Among the most important positions in the American political establishment is that of Justice on the United States Supreme Court. Since the Court’s founding in 1789, only 7 of the 110 judges have been Jewish, and none was chosen before the 20th century.1
The genealogy of the late Justice Benjamin Nathan Cardozo is almost unknown; only after several decades of research have I been able to make the connections between his family and their relationship with Portuguese Jewry.
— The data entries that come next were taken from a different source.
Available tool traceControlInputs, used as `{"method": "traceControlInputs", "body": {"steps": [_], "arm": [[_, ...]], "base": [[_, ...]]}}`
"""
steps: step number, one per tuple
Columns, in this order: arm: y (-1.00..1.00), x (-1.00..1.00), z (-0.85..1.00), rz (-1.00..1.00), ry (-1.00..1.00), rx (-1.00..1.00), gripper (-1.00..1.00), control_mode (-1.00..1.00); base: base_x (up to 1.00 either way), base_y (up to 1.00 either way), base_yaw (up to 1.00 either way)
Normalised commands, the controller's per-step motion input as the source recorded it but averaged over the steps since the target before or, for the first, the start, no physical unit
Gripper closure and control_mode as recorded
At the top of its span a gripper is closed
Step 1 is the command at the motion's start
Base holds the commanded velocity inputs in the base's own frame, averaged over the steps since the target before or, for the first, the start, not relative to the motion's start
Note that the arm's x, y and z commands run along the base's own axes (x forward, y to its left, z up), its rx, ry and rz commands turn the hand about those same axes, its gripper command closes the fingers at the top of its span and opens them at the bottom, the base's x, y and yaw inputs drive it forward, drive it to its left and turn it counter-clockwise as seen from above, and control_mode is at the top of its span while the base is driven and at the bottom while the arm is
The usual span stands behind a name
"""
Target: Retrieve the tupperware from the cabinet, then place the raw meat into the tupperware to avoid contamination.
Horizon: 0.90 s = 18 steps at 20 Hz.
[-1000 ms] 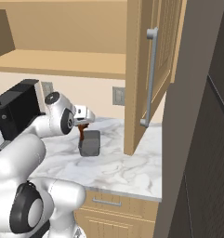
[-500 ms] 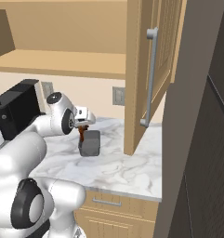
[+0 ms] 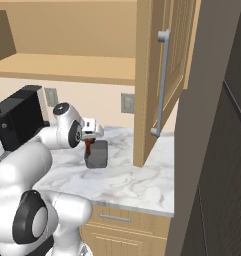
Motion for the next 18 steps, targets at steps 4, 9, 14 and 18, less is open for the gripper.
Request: {"method": "traceControlInputs", "body": {"steps": [4,9,14,18], "arm": [[0.0,0.0,-0.27,0.0,0.01,0.0,1.0,-1.0],[0.0,0.0,-0.24,0.0,0.01,0.0,1.0,-1.0],[-0.03,0.0,-0.17,0.0,0.01,0.02,1.0,-1.0],[-0.04,0.0,-0.16,0.0,0.02,0.03,1.0,-1.0]], "base": [[0.0,0.0,0.0],[0.0,0.0,0.0],[0.0,0.0,0.0],[0.0,0.0,0.0]]}}
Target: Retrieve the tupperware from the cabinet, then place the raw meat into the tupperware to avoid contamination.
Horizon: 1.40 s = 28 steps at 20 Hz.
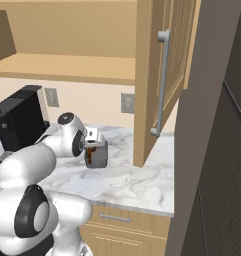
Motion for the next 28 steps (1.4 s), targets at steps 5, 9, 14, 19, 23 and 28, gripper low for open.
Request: {"method": "traceControlInputs", "body": {"steps": [5,9,14,19,23,28], "arm": [[-0.04,0.0,-0.13,0.0,0.07,0.03,1.0,-1.0],[0.0,0.01,-0.08,0.0,0.1,0.02,1.0,-1.0],[0.0,0.0,-0.11,0.0,0.06,0.0,1.0,-1.0],[0.0,0.0,-0.11,0.0,0.06,0.0,1.0,-1.0],[0.0,0.02,-0.09,0.0,0.06,0.0,-1.0,-1.0],[-0.01,0.15,-0.01,0.0,0.07,0.0,-1.0,-1.0]], "base": [[0.0,0.0,0.0],[0.0,0.0,0.0],[0.0,0.0,0.0],[0.0,0.0,0.0],[0.0,0.0,0.0],[0.0,0.0,0.0]]}}
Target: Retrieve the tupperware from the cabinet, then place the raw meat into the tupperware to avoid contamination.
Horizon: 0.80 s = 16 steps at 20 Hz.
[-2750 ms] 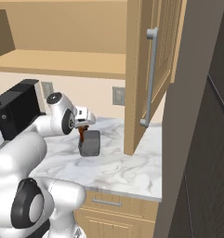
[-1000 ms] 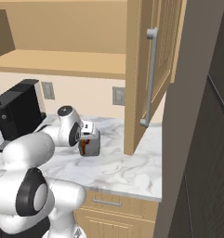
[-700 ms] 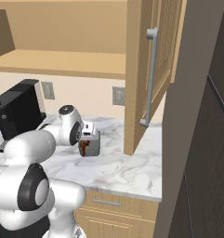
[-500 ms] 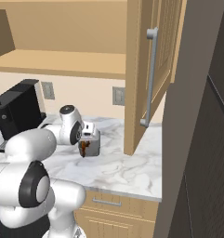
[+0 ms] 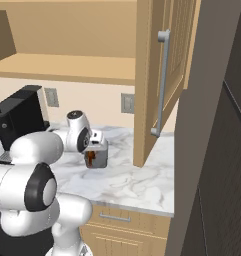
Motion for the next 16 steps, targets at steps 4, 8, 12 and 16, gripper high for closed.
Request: {"method": "traceControlInputs", "body": {"steps": [4,8,12,16], "arm": [[-0.05,0.27,0.06,0.0,0.13,0.01,-1.0,-1.0],[-0.06,0.21,0.18,0.0,0.16,0.0,-1.0,-1.0],[-0.04,0.04,0.26,0.0,0.15,0.0,-1.0,-1.0],[-0.04,-0.05,0.26,0.0,0.11,0.0,-1.0,-1.0]], "base": [[0.0,0.0,0.0],[0.0,0.0,0.0],[0.0,0.0,0.0],[0.0,0.0,0.0]]}}
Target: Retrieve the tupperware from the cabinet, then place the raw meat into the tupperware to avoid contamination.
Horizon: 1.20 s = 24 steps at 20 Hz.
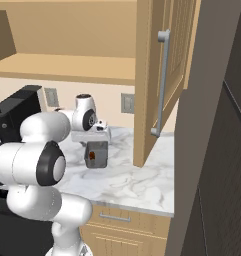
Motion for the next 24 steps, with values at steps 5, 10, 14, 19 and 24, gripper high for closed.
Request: {"method": "traceControlInputs", "body": {"steps": [5,10,14,19,24], "arm": [[-0.03,-0.39,-0.03,-0.02,0.01,0.0,-1.0,-1.0],[-0.09,-0.53,0.0,-0.03,-0.01,0.0,-1.0,-1.0],[-0.07,-0.55,0.0,-0.06,-0.01,0.0,-1.0,-1.0],[0.0,-0.58,0.09,-0.08,0.0,0.0,-1.0,-1.0],[0.02,-0.55,0.05,-0.09,0.0,0.0,-1.0,-1.0]], "base": [[0.0,0.0,0.0],[0.0,0.0,0.0],[0.0,0.0,0.0],[0.0,0.0,0.0],[0.0,0.0,0.0]]}}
Cardozo was born in New York on May 24, 1870, to Judge Albert Jacob Cardozo, vice-president and trustee of Congregation Shearith Israel (the first Jewish congregation in the U.S.), and Rebecca Washington Nathan, aunt of the poet Emma Lazarus (1849–87), author of the poem “The New Colossus” displayed at the base of the Statue of Liberty. Cardozo’s patrician Jewish-American family belonged to that group called the “Grandees” by Stephen Birmingham.2
Less well known, however, is the fact that the Cardozos also were members of an important Portuguese New Christian family that lived under Inquisitional terror for more than two centuries. The family’s pedigree represents this history of persecution and the struggle to escape through the few options available. This family’s history goes from forced conversion and confrontation with the Holy Office of Inquisition to a quiet and difficult escape to a country tolerant to Jews.
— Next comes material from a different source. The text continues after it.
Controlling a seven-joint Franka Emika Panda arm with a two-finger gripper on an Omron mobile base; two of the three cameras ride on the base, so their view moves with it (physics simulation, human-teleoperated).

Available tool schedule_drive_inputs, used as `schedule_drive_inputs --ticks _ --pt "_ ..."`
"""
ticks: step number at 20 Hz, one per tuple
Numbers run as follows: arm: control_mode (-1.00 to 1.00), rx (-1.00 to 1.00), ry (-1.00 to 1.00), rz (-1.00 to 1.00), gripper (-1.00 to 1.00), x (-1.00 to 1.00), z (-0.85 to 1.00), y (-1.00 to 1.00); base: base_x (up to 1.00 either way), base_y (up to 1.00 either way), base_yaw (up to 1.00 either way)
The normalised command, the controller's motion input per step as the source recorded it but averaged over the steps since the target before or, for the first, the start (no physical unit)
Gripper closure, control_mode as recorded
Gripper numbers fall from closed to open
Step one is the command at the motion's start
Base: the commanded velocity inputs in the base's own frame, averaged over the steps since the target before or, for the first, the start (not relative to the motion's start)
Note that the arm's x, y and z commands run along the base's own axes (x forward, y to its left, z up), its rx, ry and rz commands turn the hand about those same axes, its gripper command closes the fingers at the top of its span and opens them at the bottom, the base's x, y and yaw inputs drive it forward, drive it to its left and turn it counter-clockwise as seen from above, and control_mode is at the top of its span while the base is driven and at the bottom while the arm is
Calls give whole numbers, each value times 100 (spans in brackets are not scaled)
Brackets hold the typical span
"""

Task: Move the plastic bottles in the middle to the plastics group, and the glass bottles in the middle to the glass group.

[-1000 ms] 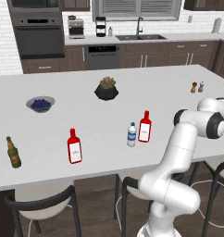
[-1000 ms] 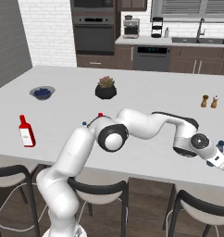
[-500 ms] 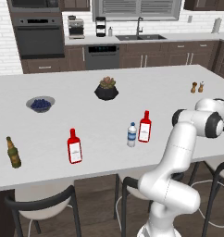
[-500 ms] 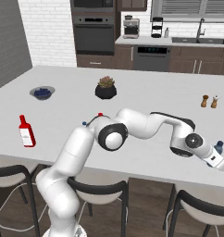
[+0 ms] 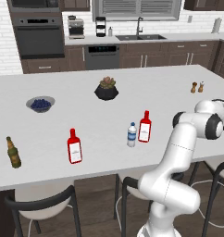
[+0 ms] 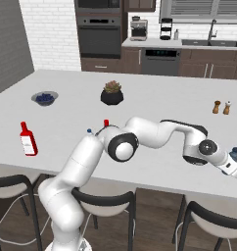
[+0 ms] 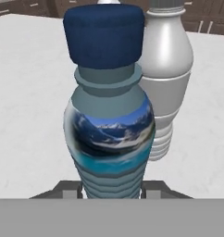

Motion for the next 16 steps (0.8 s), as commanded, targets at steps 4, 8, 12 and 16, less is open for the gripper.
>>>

Earliest Documented Ancestor
Cardozo’s earliest documented ancestor is a controversial figure in Sephardic history, Rabbi Abraham Senior (1412–93), a native and av bet din (rabbinical judge) of Segovia, Queen Isabel’s minister of finance and the last chief rabbi of Castile. For unknown reasons, perhaps to maintain his position or because he was already an old man, Senior did not accompany the Jews expelled from the country in 1492, which included his partner, Don Isaac Abravanel (1437–1508). Instead, Senior converted to Catholicism and was baptized with his family in 1492 at the monastery of Guadalupe. His godparents were the Catholic monarchs Ferdinand and Isabel. Senior and a son-in-law adopted the first name Fernando and the surname Coronel. The family maintained its positions at the Court for many years. A century and a half after the conversion, a descendant, Soror Maria de Agreda (1602–65), served as an advisor to King Philip IV (1605–65), and in Brazil, another descendant, the Countess of Barral (1816–91) was a confidant of Don Pedro II (1825–91).
Not all the descendants of Rabbi Abraham Senior, also known as Fernán Pérez Coronel, truly embraced Catholicism. Some were denounced as New Christian judaizers (secret Jews) and, punished by the Inquisition, lost their possessions and even were deported to Brazil. Other descendants fled to lands more tolerant to Jews, such as Duarte Saraiva (born 1572), who escaped to Holland, where he adopted the name David Senior Coronel and subsequently went to Brazil, where he was considered the richest man in Dutch Brazil. Rabbi Menasseh Ben Israel (1604–57) dedicated his book, Conciliador, to Coronel. Coronel descendants are scattered around the world, some in Israel, others in the state of Ceará in the interior of Brazil.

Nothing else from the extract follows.